PSYCHOLOGY of the MANDALA part II
James Gibson (1986) suggests that the circular field of vision plays an important part in the development of a sense of self beginning quite early in infancy. With what a baby can see in his visual field, he can develop the simple awareness of himself as that which is always present. The baby’s nose is a constant, unchanging object in his visual field. His arms, legs, and trunk change in appearance as he moves. However, with experience, he can identify them, too, as things that are always there.
By coordinating what he sees within the circular field of vision with kinesthetic messages from his body, he forms a sense of himself as a physical being. This rudimentary sense of self as an object is refined through experience and maturation. Nevertheless, it seems to endure into adulthood. The feeling we have that "I" reside in my head is probably a result of this same visual information, framed in the circular field of vision. It would seem logical that this basic sense of self is our core self-image, one to which we refer often without being aware that we do so. Because the field of vision is circular, circles have become associated with this basic visual experience of our physical self.
Children’s Art
Circles appear early on in children’s art. Children’s art expression begins as random scribbling. Kellogg (1967) has documented children’s progress from scribbling to drawing circles as early as age two. By age three children learn to draw circles without scribbling and begin to assign meaning to their circular forms. By the age of three or four, children’s drawings evolve into more elaborate forms. Without any teaching by adults they spontaneously create radiant suns, flowers, mandalas, and people with arms and legs sprouting from large circular heads.
The people drawings young children make appear to have little resemblance to the human body, given our own adult perspective.
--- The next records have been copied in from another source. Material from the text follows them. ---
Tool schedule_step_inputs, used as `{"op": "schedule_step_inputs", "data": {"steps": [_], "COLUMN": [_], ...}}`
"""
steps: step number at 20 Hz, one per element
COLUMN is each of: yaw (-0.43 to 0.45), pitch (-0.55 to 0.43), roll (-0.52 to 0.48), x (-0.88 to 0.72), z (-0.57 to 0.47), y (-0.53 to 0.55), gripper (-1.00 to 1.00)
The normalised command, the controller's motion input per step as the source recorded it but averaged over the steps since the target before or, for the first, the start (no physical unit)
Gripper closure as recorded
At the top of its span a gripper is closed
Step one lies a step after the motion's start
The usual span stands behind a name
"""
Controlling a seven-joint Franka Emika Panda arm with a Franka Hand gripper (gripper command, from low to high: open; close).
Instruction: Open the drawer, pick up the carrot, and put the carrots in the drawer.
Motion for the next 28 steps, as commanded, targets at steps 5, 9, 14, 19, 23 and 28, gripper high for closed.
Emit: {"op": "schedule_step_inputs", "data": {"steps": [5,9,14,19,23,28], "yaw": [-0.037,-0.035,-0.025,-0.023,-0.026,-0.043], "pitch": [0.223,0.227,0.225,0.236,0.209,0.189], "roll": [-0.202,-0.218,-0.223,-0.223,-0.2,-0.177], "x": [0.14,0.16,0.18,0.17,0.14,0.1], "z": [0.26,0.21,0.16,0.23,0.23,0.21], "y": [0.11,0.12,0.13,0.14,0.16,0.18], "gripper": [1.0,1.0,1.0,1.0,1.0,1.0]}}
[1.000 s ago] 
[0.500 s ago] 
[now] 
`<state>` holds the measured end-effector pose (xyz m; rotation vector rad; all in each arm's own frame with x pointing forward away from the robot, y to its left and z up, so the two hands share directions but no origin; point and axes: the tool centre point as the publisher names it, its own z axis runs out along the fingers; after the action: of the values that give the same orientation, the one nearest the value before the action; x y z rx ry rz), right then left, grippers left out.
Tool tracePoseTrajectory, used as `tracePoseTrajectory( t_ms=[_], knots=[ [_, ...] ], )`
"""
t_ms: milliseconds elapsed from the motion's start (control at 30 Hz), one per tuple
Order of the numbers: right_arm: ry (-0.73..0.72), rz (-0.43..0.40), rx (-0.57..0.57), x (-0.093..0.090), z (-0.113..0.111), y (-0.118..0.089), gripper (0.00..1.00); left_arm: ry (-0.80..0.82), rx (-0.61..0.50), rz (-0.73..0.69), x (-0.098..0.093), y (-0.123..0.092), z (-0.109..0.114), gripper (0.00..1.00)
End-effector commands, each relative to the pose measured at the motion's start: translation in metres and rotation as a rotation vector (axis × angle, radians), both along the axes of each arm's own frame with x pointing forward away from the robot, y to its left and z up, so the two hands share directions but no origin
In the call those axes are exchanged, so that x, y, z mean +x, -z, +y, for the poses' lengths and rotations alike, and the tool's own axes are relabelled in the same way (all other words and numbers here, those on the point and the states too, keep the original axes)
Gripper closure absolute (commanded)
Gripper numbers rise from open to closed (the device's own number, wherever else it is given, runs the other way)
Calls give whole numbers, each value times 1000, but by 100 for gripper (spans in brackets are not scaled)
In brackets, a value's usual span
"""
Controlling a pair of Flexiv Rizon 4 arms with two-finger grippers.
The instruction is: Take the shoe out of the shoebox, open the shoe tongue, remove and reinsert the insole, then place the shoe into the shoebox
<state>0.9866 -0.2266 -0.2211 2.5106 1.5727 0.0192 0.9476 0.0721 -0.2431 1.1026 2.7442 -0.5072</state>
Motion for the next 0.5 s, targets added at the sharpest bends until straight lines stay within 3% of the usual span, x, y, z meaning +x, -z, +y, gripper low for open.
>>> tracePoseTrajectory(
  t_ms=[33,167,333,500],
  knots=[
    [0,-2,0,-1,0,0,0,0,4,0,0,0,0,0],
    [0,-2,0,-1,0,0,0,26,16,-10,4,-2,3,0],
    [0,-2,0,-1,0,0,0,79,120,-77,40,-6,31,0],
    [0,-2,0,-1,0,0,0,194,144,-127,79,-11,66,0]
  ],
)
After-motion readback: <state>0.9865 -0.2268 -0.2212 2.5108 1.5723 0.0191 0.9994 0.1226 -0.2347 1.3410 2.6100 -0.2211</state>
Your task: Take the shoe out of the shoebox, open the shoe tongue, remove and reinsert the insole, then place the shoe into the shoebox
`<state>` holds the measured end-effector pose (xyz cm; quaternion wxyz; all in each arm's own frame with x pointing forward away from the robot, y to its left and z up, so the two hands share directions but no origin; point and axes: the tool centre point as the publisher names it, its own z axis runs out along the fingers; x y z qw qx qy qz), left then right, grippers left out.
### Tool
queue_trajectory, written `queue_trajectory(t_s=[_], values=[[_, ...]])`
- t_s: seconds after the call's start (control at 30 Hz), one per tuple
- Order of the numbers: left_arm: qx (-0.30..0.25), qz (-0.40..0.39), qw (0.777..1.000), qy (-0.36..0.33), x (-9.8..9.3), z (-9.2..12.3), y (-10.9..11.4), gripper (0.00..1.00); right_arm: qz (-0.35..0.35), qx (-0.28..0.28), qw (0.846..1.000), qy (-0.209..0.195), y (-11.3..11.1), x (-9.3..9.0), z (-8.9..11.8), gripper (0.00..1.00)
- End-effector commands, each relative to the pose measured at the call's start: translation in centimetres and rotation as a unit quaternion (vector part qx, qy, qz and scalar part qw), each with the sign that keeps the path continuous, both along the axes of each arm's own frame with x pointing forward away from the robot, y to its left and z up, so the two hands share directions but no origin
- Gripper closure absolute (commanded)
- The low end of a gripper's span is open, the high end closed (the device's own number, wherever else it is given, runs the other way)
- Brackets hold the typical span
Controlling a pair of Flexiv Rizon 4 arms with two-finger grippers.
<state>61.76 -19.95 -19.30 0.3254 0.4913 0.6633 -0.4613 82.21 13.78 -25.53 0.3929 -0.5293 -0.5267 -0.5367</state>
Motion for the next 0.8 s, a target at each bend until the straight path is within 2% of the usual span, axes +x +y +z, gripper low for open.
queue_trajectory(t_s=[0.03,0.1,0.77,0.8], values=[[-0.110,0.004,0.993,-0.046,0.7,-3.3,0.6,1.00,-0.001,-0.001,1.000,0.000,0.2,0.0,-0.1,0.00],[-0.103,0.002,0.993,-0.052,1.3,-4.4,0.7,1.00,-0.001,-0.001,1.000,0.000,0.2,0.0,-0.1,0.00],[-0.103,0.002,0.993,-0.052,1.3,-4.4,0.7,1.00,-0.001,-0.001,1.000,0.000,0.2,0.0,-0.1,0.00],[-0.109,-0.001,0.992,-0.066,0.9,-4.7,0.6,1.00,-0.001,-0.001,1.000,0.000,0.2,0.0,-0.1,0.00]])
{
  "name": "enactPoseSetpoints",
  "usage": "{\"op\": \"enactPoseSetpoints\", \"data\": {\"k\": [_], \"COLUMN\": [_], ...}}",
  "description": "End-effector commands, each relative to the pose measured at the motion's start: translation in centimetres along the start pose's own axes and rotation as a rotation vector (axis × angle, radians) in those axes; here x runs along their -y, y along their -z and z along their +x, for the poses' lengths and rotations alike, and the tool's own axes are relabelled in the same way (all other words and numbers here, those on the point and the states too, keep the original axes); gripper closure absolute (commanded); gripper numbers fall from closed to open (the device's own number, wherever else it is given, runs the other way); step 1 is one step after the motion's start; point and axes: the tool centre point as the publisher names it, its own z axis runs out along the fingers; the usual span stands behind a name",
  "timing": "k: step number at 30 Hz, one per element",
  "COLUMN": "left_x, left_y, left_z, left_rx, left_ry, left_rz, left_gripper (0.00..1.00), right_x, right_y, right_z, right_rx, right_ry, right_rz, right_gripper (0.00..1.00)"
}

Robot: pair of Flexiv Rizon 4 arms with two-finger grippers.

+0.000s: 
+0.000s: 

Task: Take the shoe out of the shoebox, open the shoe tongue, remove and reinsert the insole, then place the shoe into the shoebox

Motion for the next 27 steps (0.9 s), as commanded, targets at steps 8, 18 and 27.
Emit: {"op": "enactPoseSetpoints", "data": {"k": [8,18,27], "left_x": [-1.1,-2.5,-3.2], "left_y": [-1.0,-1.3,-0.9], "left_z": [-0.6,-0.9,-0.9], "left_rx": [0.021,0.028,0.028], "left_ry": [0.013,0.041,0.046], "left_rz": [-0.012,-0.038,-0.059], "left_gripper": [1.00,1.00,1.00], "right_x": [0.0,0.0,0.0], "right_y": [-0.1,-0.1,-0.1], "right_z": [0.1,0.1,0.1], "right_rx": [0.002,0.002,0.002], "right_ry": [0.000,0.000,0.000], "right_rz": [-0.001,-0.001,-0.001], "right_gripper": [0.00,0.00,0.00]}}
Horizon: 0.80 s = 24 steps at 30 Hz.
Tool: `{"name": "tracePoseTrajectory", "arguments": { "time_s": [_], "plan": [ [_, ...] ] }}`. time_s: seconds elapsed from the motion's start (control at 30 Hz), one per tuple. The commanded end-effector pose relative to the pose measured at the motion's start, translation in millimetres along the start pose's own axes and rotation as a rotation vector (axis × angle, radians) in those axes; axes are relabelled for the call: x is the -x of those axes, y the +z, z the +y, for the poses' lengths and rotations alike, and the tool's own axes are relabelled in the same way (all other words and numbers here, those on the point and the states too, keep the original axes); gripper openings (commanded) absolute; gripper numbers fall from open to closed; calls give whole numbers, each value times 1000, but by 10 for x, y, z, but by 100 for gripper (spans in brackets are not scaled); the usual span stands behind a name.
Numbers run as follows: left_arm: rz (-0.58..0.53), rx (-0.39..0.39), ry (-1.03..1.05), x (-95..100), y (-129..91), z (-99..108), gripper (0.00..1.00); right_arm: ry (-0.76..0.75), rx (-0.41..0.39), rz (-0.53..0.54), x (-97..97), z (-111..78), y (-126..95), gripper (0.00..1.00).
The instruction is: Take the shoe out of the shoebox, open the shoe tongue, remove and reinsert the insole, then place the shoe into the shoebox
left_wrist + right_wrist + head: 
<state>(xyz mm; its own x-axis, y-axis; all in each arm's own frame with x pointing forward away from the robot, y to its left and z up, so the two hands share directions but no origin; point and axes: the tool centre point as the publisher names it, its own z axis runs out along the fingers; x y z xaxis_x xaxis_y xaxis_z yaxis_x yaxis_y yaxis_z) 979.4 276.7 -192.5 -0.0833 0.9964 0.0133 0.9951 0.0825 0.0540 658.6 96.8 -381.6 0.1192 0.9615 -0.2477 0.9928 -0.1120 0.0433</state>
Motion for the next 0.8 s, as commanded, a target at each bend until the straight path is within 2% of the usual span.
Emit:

They make sense, however, as a rendering of the visually based sense of self described by Gibson. Take a moment to test this yourself. Look down at your body and consider how you would draw what you see. Are not children’s drawings a surprisingly accurate image of this view? The circle is not a head, but an attempt to draw what the whole body looks like when viewed from above, framed by the circular boundary of the field of vision.
While a child’s drawing skills are developing, she is also developing a sense of herself as an agent of activity rather than as the passive recipient of others’ actions. Self-awareness that unites feeling, willing, and thinking occurs by the age of three when children stop speaking of themselves in the third person as "baby," and begin using first person words "me" and "I" to refer to themselves (Kagan, 1981). I saw this process of development unfolding when a little girl in a family art therapy group drew a circle. Apparently delighted with what she had drawn, she pointed to the circle and exclaimed, "Baby!" the name she called herself. This reflected the importance of the circle in her discovery of herself as a person, as an individual.
The suns, flowers, mandalas, and people children draw are elaborations of circles and reveal the natural occurrence of the circle as an organizing principle while children are learning about themselves and their world. Children in cultures all over the world progress from creating scribbles to drawing circles, mandalas, and people (Kellogg, 1967). This suggests that drawing circles is an integral part of the process of maturation. Drawing mandalas may even be necessary for the development of a psychological sense of self.